If you have an extension that uses mozIJSSubScriptLoader (a mouthful, I know) then you should be aware of a recent change (bug 418356). The mozIJSSubScriptLoader interface can be used from JS to load and run JavaScript code from the given URL at run-time. Previously, the URL could be chrome:, file:, data: or resource:, but due to a security fix, the URL is now limited to chrome: only.

Therefore, this will no longer work:

var obj = {};
var loader = Components.classes["@mozilla.org/moz/jssubscript-loader;1"]
loader.loadSubScript("file:///blah.js", obj)

Instead, try moving the JS file into a chrome area and use chrome: or you can try to refactor your code to use Components.utils.import and a resource: URL. Firefox 3 has new ways for extensions to define resource: aliases in chrome manifests, which will make the refactor easier.


Let me know if there is a reason this change or workaround is completely unacceptable to you.

21 Replies to “Extension Developers – Breaking News, Part 2”

  1. As already asked over IRC: Does a clean way to load code dynamically remain (e.g. from user input or from a pref)? eval’ing might have unwanted side effects WRT closures and saving the JS snippet to a file in a jar-less extension’s directory so that it gets accessible through a chrome: URL just to delete it right afterwards sounds like a chore…

  2. Mark, I already posted this to mozilla.dev.security, but will also say it here:

    This completely broke the Calendar apps (Lightning extension, Sunbird application) on trunk (see 423727).

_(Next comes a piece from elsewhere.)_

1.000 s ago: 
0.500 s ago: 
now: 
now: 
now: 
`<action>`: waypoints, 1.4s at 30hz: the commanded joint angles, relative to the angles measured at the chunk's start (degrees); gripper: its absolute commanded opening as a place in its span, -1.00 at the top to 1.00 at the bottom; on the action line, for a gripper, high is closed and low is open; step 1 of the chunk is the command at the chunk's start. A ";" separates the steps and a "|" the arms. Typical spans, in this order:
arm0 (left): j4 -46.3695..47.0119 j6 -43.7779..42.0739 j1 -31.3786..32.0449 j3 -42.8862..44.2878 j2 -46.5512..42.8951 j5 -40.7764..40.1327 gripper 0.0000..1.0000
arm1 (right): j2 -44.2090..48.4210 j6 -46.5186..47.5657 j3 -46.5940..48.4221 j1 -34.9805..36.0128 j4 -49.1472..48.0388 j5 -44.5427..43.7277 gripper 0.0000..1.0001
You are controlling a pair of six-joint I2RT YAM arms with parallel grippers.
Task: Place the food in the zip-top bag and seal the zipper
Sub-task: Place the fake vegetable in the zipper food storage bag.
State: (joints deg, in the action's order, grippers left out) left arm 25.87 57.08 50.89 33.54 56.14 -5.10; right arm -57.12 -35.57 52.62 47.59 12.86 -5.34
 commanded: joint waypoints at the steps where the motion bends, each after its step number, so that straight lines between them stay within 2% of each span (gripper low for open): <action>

This isn’t a huge deal for us right now, since we’re currently developing primarily on the 1.8 branch, but it will become a problem, if that patch gets ported to the 1.8 branch.

    So, is porting this patch to the 1.8 branch in the works?

  3. Note that this may not be the final word on how things will work… We might allow non-chrome URIs with some restrictions.

  4. this add yet another set of hiccups, here’s my dilemma, I use mozIJSSubScriptLoader to import previously exported preferences that I wrapped with nsPreferences calls. How can I mimic the same functionality? I have this type of functionality in two or three extensions, but here’s a sample export that a user would manually export or import:

    nsPreferences.setBoolPref(‘local_install.ToolsThemes’, false);
    nsPreferences.setBoolPref(‘local_install.addonsEnabled’, true);
    nsPreferences.setUnicharPref(‘local_install.addons_view_override’, ‘installs’);

    this was generated by using getBranch, getPrefType and values and is easily imported and customizable. Do I need to re-eng this to be a simple list and manually parse through it?

  5. Also, I didn’t think this syntax worked:


    As in you can’t load JS components from extensions (I could be wrong)

  6. > Let me know if there is a reason this change or workaround is
    > completely unacceptable to you.

    We are using the jssubscript-loader to load testcases into our unit-test framework. Since the location of those testcases must be configurable, testcases may well lie beyond chrome’s reach. And since this should be configurable dynamically, we can’t simply modify chrome.manifests.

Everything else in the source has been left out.